## Testing your algorithm on your local machine or on an Amazon SageMaker notebook instance

While you're first packaging an algorithm use with Amazon SageMaker, you probably want to test it yourself to make sure it's working right. In the directory `container/local_test`, there is a framework for doing this. It includes three shell scripts for running and using the container and a directory structure that mimics the one outlined above.

The scripts are:

* `train_local.sh`: Run this with the name of the image and it will run training on the local tree. You'll want to modify the directory `test_dir/input/data/...` to be set up with the correct channels and data for your algorithm. Also, you'll want to modify the file `input/config/hyperparameters.json` to have the hyperparameter settings that you want to test (as strings).
* `serve_local.sh`: Run this with the name of the image once you've trained the model and it should serve the model. It will run and wait for requests. Simply use the keyboard interrupt to stop it.
* `predict.sh`: Run this with the name of a payload file and (optionally) the HTTP content type you want. The content type will default to `image/jpeg`. For example, you can run `$ ./predict.sh payload.jpg image/jpeg`.

The directories as shipped are set up to test the image classification sample algorithm presented here.

# Part 2: Training, Batch Inference and Hosting your Algorithm in Amazon SageMaker

Once you have your container packaged, you can use it to train and serve models. Let's do that with the algorithm we made above.

## Set up the environment

Here we specify a bucket to use and the role that will be used for working with Amazon SageMaker.

In [1]:
# S3 prefix
common_prefix = "DEMO-gluoncv-model-zoo"
training_input_prefix = common_prefix + "/training-input-data"

import os
from sagemaker import get_execution_role

role = get_execution_role()

## Create the session

The session remembers our connection parameters to Amazon SageMaker.
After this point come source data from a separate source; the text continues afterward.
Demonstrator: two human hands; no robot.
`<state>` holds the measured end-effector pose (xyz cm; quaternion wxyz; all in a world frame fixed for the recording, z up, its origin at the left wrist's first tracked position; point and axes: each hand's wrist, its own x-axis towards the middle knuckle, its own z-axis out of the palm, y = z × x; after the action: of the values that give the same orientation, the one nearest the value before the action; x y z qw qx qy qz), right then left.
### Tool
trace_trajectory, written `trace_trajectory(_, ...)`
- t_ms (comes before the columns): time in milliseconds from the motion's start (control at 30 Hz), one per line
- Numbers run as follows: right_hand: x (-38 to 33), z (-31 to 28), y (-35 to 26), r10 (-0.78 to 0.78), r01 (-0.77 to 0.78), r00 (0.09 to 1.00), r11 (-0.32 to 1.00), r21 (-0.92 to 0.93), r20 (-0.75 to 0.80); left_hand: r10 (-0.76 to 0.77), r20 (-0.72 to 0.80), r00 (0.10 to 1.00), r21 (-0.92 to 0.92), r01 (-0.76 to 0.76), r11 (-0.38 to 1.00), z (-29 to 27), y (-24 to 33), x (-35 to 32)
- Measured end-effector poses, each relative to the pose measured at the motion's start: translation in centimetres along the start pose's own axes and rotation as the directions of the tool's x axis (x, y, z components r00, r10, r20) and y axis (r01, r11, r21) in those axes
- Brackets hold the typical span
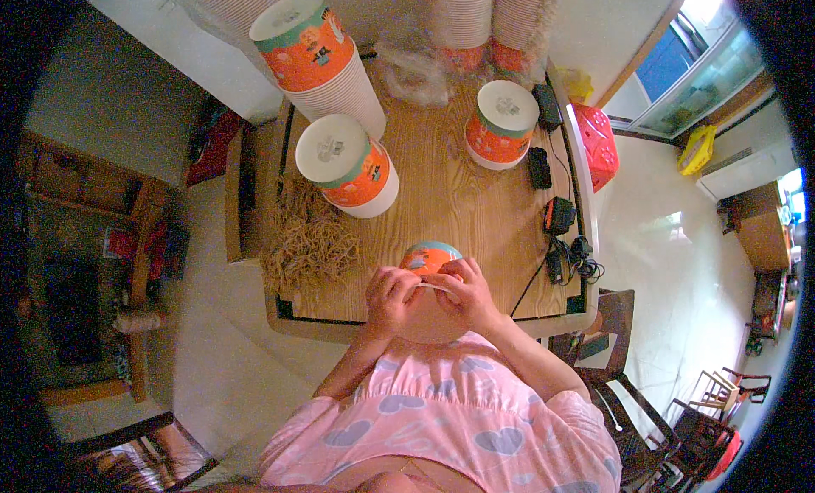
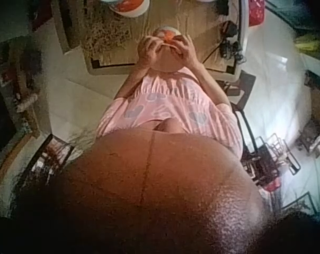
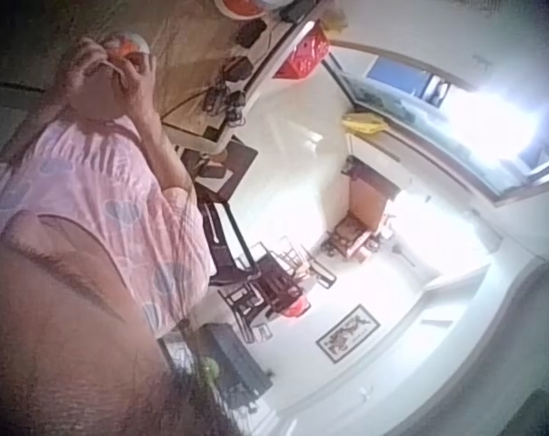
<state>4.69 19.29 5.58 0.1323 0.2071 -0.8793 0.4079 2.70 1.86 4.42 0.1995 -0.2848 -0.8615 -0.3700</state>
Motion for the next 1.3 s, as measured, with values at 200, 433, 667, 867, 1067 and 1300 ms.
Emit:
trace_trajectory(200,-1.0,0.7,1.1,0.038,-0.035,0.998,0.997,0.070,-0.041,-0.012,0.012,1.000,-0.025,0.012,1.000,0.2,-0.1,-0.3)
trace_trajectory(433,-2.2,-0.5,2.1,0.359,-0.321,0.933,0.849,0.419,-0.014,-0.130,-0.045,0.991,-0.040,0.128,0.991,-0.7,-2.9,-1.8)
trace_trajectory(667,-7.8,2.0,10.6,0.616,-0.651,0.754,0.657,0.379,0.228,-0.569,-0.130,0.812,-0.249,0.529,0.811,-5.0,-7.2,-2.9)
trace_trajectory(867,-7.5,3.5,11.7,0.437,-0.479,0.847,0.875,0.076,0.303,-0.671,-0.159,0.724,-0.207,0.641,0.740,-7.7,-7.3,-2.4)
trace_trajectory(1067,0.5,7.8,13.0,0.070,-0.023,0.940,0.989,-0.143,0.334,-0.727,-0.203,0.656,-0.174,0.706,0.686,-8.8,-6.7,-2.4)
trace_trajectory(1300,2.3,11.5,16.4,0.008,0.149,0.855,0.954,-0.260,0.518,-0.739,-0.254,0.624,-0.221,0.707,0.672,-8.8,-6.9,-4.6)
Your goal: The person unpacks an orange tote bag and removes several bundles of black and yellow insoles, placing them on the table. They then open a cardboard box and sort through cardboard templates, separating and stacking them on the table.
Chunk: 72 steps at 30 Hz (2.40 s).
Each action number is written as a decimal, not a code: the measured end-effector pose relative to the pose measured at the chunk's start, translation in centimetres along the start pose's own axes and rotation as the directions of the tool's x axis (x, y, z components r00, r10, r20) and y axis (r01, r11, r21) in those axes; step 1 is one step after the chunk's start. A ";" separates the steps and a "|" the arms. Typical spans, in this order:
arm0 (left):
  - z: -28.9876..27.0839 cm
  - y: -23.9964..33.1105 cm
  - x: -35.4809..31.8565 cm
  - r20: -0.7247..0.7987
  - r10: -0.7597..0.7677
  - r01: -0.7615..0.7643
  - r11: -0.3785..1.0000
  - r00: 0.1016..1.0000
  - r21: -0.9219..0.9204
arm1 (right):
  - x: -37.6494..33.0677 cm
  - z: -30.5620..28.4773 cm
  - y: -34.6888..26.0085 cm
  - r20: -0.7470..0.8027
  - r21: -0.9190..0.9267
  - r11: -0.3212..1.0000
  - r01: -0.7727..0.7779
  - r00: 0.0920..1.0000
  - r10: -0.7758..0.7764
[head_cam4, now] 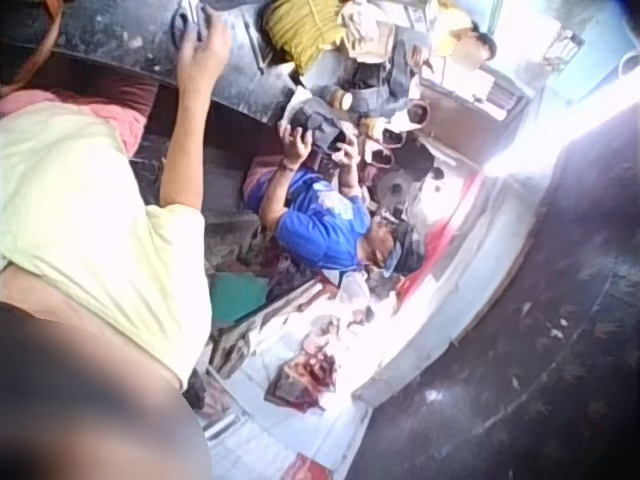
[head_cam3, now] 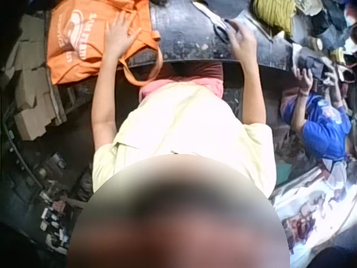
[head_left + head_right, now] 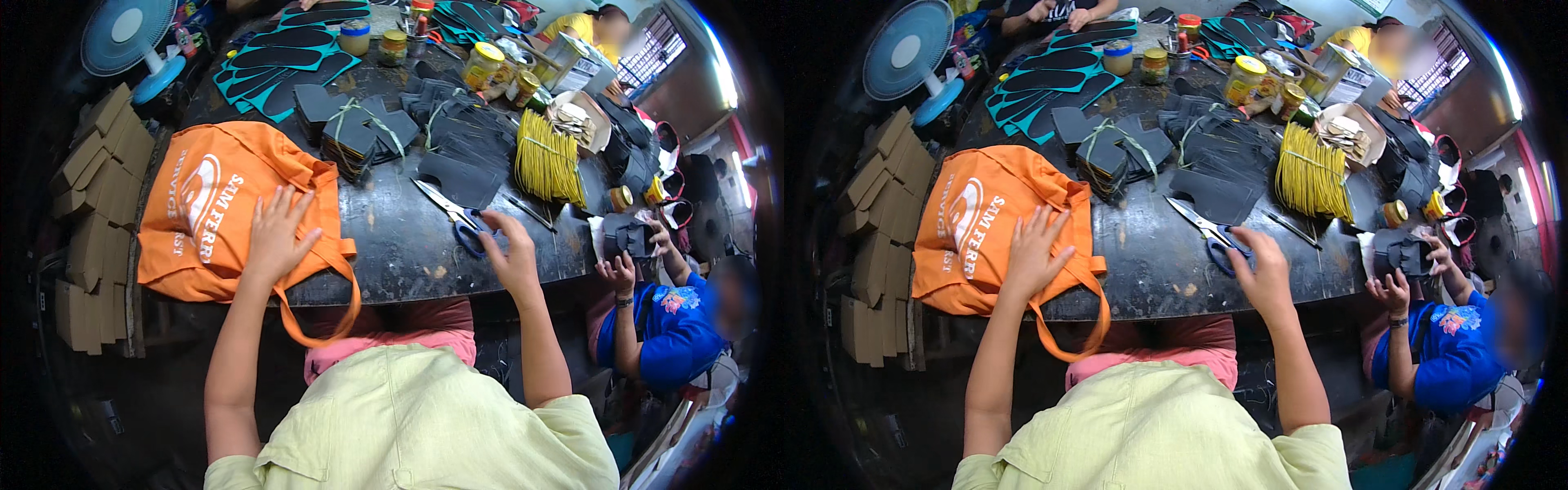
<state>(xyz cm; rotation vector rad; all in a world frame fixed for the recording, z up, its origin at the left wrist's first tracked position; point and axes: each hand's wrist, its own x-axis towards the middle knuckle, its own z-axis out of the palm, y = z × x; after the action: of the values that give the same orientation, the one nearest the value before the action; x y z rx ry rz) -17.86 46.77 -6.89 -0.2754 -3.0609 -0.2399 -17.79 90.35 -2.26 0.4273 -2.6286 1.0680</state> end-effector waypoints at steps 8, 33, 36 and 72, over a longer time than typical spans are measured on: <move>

We'll use it to perform all of our SageMaker operations.

In [2]:
import sagemaker as sage

sess = sage.Session()

## Create an estimator and fit the model

In order to use Amazon SageMaker to fit our algorithm, we'll create an `Estimator` that defines how to use the container to train. This includes the configuration we need to invoke SageMaker training:

* The __container name__. This is constructed as in the shell commands above.
* The __role__. As defined above.
* The __instance count__ which is the number of machines to use for training.
* The __instance type__ which is the type of machine to use for training.
* The __output path__ determines where the model artifact will be written.
* The __session__ is the SageMaker session object that we defined above.

Then we use fit() on the estimator to train against the data that we uploaded above.

In [3]:
account = sess.boto_session.client('sts').get_caller_identity()['Account']
region = sess.boto_session.region_name
image = '{}.dkr.ecr.{}.amazonaws.com/gluoncv-image-classification:latest'.format(account, region)

In [4]:
TRAINING_WORKDIR = "data/training"
MODEL_NAME = 'resnet18_v1b'

training_input = sess.upload_data(TRAINING_WORKDIR, key_prefix=training_input_prefix)
print ("Training Data Location " + training_input)
classifier = sage.estimator.Estimator(image,
                       role, 1, 'ml.c4.2xlarge',
                       output_path="s3://{}/output".format(sess.default_bucket()),
                       sagemaker_session=sess,
                       hyperparameters={'model_name': MODEL_NAME})
classifier.fit(training_input)

Training Data Location s3://sagemaker-us-west-2-218569190993/DEMO-gluoncv-model-zoo/training-input-data
2020-05-04 21:33:27 Starting - Starting the training job...
2020-05-04 21:33:29 Starting - Launching requested ML instances......
2020-05-04 21:34:28 Starting - Preparing the instances for training...
2020-05-04 21:35:24 Downloading - Downloading input data
2020-05-04 21:35:24 Training - Downloading the training image...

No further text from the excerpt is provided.